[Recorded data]
---
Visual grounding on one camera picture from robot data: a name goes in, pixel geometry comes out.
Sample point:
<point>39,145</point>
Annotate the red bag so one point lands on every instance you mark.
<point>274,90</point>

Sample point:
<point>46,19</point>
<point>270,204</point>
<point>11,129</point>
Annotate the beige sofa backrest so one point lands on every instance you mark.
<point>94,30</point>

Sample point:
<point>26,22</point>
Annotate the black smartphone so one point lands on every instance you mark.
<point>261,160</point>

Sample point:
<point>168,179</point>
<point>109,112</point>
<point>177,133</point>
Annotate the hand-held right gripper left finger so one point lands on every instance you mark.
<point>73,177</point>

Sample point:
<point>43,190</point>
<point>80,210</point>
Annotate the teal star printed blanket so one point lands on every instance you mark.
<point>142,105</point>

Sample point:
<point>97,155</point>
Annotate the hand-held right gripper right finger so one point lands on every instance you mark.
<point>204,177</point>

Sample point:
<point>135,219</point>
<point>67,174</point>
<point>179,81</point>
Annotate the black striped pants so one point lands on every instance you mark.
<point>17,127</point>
---
* _Work task_
Retype exactly, please, only the lines of the entries that run from the one containing "<point>261,160</point>" to the last.

* _Answer for this exercise_
<point>261,160</point>

Sample point:
<point>168,179</point>
<point>109,112</point>
<point>177,133</point>
Annotate the hand-held right gripper left finger so one point lands on every instance you mark.
<point>73,177</point>

Sample point:
<point>43,190</point>
<point>80,210</point>
Annotate the teal star printed blanket so one point lands on every instance you mark.
<point>142,105</point>

Sample point:
<point>97,155</point>
Annotate the hand-held right gripper right finger so one point lands on every instance you mark.
<point>204,177</point>

Sample point:
<point>135,219</point>
<point>67,174</point>
<point>179,81</point>
Annotate the black striped pants so one point lands on every instance you mark.
<point>17,127</point>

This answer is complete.